- WORK ORDER:
Read the data line by line and say how many lines contain the string "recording", giving the number alone.

PROVIDED RECORDS Start Marker

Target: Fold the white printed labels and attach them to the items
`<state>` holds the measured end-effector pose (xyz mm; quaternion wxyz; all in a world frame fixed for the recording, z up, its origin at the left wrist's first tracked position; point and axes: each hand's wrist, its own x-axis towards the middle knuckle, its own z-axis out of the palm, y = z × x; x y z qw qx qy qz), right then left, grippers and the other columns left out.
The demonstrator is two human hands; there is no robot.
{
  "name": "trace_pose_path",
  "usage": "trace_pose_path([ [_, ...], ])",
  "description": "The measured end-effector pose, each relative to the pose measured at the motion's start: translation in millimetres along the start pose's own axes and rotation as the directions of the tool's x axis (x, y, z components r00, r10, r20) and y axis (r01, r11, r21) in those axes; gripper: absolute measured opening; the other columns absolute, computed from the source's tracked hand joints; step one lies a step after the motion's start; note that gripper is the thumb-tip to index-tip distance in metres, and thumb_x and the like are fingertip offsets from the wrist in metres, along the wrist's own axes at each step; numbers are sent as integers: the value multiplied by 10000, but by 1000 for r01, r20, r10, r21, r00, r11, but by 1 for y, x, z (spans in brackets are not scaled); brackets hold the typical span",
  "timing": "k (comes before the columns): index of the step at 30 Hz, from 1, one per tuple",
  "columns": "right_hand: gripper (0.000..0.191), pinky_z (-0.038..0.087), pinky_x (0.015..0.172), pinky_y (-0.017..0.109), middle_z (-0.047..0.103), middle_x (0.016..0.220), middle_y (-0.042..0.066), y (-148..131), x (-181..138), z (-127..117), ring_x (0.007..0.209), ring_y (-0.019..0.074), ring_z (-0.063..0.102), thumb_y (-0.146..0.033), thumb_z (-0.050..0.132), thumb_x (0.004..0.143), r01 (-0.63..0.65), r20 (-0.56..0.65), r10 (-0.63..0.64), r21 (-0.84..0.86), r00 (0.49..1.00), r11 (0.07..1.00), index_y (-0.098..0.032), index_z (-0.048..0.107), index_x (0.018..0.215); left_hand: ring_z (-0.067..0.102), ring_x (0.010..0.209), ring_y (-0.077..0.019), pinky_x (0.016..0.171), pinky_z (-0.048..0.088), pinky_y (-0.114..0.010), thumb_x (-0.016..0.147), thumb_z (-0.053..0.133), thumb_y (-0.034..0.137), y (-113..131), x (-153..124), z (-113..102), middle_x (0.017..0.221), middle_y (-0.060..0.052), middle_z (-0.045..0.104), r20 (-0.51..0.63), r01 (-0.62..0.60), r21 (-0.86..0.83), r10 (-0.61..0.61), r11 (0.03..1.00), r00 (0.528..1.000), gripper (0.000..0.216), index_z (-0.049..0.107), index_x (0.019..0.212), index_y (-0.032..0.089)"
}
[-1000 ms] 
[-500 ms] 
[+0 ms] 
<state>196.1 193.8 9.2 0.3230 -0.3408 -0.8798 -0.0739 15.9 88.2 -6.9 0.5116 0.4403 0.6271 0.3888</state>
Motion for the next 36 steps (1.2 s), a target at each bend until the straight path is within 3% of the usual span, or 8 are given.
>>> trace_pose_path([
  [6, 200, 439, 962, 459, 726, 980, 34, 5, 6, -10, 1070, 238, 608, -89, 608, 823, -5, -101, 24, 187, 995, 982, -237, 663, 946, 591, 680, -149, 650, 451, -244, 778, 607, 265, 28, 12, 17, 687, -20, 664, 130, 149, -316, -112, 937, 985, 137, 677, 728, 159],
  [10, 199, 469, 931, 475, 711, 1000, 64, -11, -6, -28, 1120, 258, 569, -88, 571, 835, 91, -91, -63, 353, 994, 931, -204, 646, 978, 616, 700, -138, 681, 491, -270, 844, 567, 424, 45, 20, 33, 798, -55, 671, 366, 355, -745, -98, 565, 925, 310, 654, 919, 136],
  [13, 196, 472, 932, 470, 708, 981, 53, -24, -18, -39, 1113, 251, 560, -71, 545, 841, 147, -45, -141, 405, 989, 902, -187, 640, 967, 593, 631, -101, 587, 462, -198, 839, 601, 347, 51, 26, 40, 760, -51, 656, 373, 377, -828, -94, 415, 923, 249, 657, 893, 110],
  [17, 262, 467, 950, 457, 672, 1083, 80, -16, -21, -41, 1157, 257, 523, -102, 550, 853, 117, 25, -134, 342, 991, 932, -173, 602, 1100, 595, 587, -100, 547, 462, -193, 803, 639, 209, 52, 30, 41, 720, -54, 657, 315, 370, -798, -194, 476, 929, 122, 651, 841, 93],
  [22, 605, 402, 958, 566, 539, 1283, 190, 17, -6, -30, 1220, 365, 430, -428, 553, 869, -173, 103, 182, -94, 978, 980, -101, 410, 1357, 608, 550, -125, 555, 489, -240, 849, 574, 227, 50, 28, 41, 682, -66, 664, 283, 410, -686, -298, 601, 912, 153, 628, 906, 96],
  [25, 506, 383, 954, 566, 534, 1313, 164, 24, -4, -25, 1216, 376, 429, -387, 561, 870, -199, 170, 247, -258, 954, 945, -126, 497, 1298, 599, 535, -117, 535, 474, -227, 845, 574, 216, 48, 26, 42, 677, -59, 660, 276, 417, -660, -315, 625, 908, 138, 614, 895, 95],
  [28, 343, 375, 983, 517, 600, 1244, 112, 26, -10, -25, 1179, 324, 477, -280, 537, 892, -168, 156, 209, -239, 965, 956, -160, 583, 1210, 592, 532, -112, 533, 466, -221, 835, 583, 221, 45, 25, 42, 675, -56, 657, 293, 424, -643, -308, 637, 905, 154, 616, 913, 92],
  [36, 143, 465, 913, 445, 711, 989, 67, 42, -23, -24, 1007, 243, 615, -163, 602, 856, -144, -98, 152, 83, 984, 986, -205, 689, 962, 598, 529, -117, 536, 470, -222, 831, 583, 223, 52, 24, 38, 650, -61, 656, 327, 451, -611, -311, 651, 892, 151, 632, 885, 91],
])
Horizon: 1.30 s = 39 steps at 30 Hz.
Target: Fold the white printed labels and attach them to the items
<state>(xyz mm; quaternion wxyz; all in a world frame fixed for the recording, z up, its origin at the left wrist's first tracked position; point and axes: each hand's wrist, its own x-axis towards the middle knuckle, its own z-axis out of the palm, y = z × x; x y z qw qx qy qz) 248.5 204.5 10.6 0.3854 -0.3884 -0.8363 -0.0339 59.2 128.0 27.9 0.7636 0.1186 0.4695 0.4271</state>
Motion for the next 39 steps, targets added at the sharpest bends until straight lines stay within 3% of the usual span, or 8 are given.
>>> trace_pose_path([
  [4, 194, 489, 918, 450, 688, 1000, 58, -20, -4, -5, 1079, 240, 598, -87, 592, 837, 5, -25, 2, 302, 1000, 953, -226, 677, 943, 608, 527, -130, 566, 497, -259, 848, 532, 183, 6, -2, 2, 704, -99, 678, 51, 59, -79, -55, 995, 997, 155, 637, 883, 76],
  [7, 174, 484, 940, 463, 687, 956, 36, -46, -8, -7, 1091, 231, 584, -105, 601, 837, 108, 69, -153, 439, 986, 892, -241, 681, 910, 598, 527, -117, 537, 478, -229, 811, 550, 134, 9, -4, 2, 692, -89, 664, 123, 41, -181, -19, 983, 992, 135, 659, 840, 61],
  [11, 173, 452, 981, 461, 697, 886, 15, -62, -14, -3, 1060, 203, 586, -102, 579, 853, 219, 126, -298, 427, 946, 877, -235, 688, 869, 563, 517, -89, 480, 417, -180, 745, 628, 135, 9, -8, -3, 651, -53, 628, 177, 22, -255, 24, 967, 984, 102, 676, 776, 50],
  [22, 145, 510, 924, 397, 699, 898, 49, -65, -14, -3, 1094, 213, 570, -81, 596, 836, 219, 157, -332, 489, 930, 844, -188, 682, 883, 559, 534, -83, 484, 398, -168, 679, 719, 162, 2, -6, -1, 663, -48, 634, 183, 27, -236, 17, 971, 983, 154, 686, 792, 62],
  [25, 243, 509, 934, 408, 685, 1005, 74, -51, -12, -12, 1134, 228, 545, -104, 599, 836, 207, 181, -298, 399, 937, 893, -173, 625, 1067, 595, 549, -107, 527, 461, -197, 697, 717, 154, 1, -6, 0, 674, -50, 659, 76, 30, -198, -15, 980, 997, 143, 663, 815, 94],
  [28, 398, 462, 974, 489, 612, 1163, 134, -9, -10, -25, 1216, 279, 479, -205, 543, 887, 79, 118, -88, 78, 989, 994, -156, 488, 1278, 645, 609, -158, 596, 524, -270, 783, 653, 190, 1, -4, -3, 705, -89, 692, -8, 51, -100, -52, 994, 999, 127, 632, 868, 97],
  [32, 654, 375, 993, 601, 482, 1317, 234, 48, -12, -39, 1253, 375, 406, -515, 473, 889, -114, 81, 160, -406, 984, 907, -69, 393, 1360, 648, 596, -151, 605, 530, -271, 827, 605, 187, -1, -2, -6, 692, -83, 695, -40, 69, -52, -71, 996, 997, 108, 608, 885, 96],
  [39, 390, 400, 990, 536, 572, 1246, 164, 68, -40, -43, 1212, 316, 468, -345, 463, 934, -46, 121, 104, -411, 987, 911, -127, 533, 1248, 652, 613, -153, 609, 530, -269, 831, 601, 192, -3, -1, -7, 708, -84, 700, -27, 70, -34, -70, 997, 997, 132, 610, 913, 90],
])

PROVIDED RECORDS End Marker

- SOLUTION FOR THIS PROBLEM:
2